• Work required:
Where a line of the data holds the word "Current", copy that line.

(Records provided)

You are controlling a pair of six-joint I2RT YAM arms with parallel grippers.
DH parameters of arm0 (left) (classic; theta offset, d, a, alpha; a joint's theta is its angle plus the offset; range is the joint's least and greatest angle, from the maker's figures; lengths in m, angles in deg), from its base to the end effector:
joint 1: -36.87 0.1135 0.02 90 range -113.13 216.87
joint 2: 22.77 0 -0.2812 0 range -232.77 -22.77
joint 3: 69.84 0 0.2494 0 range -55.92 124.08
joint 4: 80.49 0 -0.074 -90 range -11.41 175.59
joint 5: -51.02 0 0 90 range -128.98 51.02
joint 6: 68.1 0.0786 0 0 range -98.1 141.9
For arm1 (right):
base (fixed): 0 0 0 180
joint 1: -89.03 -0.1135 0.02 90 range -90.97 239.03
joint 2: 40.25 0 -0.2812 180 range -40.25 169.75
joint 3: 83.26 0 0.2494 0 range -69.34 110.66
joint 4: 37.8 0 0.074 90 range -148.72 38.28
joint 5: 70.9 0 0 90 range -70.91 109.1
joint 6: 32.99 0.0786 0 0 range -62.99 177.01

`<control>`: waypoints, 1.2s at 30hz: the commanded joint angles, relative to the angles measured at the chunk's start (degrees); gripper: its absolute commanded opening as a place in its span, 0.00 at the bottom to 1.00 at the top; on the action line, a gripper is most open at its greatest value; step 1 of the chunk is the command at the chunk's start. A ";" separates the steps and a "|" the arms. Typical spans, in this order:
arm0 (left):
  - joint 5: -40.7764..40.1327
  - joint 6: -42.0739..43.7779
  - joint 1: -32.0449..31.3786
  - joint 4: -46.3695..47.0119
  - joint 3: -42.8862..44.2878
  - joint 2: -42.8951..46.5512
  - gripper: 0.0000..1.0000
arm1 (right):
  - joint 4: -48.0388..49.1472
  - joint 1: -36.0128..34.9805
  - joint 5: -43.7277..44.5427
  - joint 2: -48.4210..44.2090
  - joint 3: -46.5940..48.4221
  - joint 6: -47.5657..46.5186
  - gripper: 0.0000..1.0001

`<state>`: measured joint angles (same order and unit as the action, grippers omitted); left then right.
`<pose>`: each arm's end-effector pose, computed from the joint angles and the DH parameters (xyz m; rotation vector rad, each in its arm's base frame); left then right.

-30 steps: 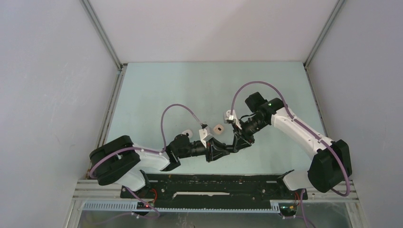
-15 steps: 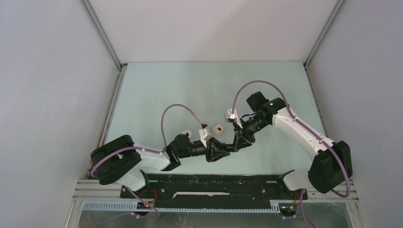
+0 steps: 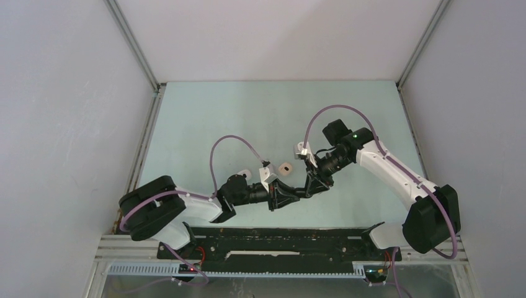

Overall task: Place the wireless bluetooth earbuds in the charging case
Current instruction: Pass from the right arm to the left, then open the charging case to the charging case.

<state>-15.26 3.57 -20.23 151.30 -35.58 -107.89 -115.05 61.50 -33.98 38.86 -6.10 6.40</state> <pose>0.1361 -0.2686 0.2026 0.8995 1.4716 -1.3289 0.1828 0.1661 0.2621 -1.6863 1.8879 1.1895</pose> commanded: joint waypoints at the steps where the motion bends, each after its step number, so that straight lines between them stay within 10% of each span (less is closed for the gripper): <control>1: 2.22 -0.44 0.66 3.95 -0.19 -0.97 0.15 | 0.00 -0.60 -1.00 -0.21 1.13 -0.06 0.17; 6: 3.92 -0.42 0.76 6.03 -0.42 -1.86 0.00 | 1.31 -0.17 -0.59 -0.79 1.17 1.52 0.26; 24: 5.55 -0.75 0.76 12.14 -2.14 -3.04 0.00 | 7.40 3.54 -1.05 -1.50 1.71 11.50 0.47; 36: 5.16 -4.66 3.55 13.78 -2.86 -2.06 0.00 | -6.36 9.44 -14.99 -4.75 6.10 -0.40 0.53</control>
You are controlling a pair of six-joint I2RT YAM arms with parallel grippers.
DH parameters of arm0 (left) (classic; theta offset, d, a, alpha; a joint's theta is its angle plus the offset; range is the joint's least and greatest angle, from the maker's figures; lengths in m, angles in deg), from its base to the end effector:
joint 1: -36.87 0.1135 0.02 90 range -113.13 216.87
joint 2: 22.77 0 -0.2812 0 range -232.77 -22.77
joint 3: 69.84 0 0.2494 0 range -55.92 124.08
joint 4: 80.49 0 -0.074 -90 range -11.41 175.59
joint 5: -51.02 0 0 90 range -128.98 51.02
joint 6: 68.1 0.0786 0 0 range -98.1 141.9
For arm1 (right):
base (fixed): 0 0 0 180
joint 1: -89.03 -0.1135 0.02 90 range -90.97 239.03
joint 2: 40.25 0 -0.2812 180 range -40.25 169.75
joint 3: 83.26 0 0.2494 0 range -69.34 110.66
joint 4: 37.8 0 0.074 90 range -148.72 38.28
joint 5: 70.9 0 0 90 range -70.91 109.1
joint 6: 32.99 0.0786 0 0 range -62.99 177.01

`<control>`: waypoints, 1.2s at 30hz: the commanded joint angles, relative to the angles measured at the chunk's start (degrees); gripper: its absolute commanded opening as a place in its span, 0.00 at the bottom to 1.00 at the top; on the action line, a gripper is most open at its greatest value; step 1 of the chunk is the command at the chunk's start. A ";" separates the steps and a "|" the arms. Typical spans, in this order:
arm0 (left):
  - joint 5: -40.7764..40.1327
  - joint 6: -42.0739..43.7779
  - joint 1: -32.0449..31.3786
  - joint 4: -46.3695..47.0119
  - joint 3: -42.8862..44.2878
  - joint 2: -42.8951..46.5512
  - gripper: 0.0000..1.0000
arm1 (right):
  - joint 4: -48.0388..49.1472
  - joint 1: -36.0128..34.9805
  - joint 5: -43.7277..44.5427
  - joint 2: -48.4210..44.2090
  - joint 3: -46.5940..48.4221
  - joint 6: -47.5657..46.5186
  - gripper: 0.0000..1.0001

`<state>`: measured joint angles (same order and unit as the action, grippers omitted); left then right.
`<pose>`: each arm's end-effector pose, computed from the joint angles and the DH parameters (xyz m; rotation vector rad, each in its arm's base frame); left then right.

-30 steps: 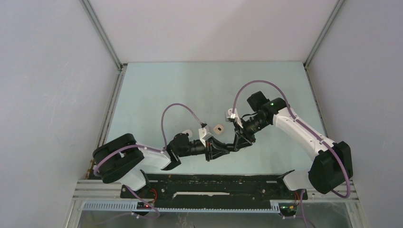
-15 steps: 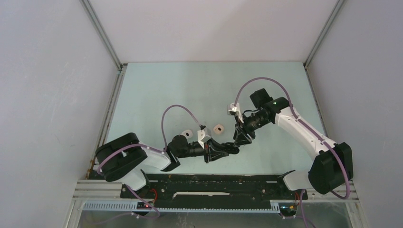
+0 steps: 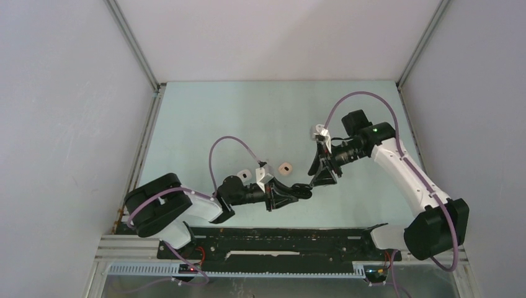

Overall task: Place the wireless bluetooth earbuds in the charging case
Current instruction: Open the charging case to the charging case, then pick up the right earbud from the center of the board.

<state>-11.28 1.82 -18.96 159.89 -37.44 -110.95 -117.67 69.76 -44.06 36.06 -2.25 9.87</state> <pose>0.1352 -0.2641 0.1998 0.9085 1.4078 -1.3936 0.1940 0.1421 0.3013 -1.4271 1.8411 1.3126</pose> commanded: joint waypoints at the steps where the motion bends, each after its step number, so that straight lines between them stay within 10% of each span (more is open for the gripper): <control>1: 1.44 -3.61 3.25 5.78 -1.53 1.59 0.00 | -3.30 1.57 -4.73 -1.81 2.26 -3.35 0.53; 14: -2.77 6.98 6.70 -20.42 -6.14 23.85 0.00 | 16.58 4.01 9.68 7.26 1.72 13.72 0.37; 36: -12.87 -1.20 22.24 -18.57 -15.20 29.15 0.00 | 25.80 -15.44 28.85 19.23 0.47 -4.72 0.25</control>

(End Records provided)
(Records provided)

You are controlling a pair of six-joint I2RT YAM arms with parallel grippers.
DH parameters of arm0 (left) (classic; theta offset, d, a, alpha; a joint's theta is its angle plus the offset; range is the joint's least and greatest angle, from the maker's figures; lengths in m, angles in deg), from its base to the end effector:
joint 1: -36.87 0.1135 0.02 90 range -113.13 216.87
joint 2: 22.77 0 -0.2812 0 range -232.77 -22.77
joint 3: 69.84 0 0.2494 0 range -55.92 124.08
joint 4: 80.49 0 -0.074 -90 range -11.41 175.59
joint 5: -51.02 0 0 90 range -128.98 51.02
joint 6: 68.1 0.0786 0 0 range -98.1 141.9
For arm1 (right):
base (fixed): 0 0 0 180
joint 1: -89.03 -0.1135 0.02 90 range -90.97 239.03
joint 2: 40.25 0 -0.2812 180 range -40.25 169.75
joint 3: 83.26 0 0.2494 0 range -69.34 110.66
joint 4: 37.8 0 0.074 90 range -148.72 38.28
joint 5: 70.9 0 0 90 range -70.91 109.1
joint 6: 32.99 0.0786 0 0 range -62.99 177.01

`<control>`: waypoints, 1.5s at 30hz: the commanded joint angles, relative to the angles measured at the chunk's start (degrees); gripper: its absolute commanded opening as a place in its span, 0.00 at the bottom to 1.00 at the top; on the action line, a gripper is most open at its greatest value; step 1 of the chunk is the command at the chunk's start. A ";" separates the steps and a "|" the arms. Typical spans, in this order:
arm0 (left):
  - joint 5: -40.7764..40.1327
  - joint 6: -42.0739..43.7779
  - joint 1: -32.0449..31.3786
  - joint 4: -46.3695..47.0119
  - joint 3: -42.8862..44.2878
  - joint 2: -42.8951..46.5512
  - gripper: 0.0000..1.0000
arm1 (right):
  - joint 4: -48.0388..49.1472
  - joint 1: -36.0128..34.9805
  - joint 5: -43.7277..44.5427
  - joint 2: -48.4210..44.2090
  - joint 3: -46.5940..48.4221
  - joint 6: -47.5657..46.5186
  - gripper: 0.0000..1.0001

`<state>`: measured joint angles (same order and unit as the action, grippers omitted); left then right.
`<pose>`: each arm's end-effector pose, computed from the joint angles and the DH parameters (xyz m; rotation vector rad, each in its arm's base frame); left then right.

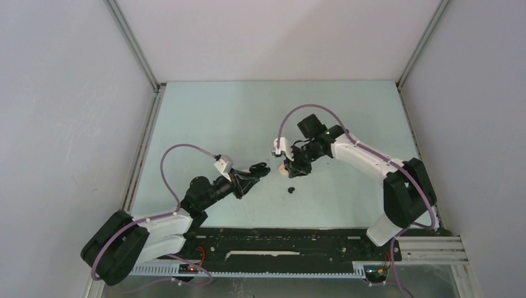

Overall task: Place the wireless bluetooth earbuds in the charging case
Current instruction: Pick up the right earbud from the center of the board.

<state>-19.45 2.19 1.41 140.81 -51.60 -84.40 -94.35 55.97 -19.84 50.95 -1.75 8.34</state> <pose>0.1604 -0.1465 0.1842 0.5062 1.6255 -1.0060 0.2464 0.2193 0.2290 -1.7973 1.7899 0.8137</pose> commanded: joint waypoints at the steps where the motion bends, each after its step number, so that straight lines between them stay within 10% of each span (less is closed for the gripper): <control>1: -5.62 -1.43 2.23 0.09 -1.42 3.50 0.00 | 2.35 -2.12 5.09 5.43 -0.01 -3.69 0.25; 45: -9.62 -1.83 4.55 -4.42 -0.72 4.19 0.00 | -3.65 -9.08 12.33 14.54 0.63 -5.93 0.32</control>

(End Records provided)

• Task response:
Current instruction: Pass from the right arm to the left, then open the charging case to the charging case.
Current instruction: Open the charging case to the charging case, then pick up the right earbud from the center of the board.
Current instruction: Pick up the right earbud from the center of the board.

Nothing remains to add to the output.